Should Internships Pay?

Should Internships Pay?
  • Opening Intro -

    College students who are preparing to enter the job market are in a bit of quandary.

    Most employers are looking for potential employees with experience, but how do you get experience if you have never worked before?


To pay or not…that is the question.

This is where internships come in.

Thousands of employers retain interns who are typically young, college-aged students who are seeking to gain experience, but not always with recompense. The thought of laboring long hours without pay can seem daunting, especially if you have personal expenses to cover such as room, board and food. Moreover, the Fair Labor Standards Act may have some say whether you should be paid, at least receiving minimum wage which can bring you close to $300 per week if you work full-time.

The Test

The FLSA requires employers to “test” whether an internship should be paid or not.

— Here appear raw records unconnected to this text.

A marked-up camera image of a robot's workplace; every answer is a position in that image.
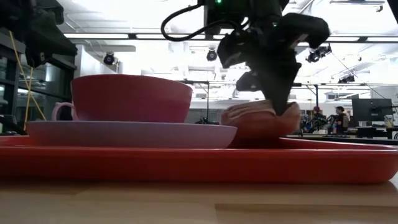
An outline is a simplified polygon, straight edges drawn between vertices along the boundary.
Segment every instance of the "wooden table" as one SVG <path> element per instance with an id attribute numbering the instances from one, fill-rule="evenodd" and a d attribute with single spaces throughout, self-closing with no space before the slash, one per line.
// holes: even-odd
<path id="1" fill-rule="evenodd" d="M 1 182 L 0 224 L 397 224 L 382 185 Z"/>

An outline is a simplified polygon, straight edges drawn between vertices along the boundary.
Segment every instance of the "yellow cable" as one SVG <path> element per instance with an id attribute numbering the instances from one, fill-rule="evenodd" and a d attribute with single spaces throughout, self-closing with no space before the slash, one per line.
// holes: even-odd
<path id="1" fill-rule="evenodd" d="M 29 114 L 29 103 L 30 103 L 30 88 L 32 86 L 32 77 L 33 77 L 33 68 L 30 68 L 30 78 L 29 78 L 29 86 L 27 87 L 28 89 L 28 95 L 27 95 L 27 103 L 26 103 L 26 111 L 25 111 L 25 122 L 24 122 L 24 131 L 26 131 L 26 122 L 27 122 L 27 116 Z"/>
<path id="2" fill-rule="evenodd" d="M 40 107 L 39 107 L 39 104 L 37 103 L 37 101 L 36 101 L 36 99 L 34 98 L 32 92 L 30 91 L 30 85 L 28 84 L 28 82 L 27 82 L 27 80 L 26 80 L 26 76 L 25 76 L 24 69 L 22 68 L 21 61 L 19 60 L 18 52 L 17 52 L 16 46 L 15 46 L 15 42 L 14 42 L 14 35 L 12 34 L 11 31 L 9 31 L 9 33 L 10 33 L 10 37 L 11 37 L 12 47 L 14 48 L 14 53 L 15 53 L 15 56 L 16 56 L 16 58 L 17 58 L 18 66 L 19 66 L 19 68 L 20 68 L 20 70 L 21 70 L 21 72 L 22 72 L 22 76 L 24 77 L 25 84 L 26 84 L 26 86 L 28 87 L 28 92 L 27 92 L 28 99 L 29 99 L 29 97 L 32 97 L 32 100 L 33 100 L 33 102 L 35 103 L 37 110 L 38 110 L 39 113 L 42 115 L 43 120 L 46 121 L 45 116 L 44 116 L 42 110 L 41 110 Z"/>

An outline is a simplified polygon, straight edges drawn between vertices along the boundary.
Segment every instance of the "monitor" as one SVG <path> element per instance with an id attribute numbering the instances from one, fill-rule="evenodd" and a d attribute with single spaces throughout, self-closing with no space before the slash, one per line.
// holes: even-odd
<path id="1" fill-rule="evenodd" d="M 393 115 L 391 99 L 352 99 L 356 122 L 384 121 Z"/>

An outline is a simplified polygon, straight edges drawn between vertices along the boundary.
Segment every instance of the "white saucer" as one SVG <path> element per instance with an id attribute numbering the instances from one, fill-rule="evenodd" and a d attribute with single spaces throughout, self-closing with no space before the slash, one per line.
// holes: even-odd
<path id="1" fill-rule="evenodd" d="M 222 149 L 237 128 L 222 125 L 118 121 L 32 121 L 29 136 L 37 144 L 87 147 Z"/>

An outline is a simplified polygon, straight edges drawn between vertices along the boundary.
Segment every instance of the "red tray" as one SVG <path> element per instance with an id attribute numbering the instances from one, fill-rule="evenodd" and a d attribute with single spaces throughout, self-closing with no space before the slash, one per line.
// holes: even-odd
<path id="1" fill-rule="evenodd" d="M 245 149 L 35 146 L 0 137 L 0 178 L 375 184 L 398 171 L 390 146 L 275 139 Z"/>

The following six criteria must be applied when making this determination:

1. The internship, even though it includes actual operation of the facilities of the employer, is similar to training which would be given in an educational environment;

2. The internship experience is for the benefit of the intern;

3. The intern does not displace regular employees, but works under close supervision of existing staff;

4. The employer that provides the training derives no immediate advantage from the activities of the intern; and on occasion its operations may actually be impeded;

5. The intern is not necessarily entitled to a job at the conclusion of the internship; and

6. The employer and the intern understand that the intern is not entitled to wages for the time spent in the internship.


Clearly, if an employer meets all six requirements of the test, then this internship does not have to pay the intern. However, it would be reasonable as an intern to ask the company to provide a minimal wage, given that you still have personal expenses to cover. As an intern, you should determine whether the duties and responsibilities of the internship are something you believe should result in payment.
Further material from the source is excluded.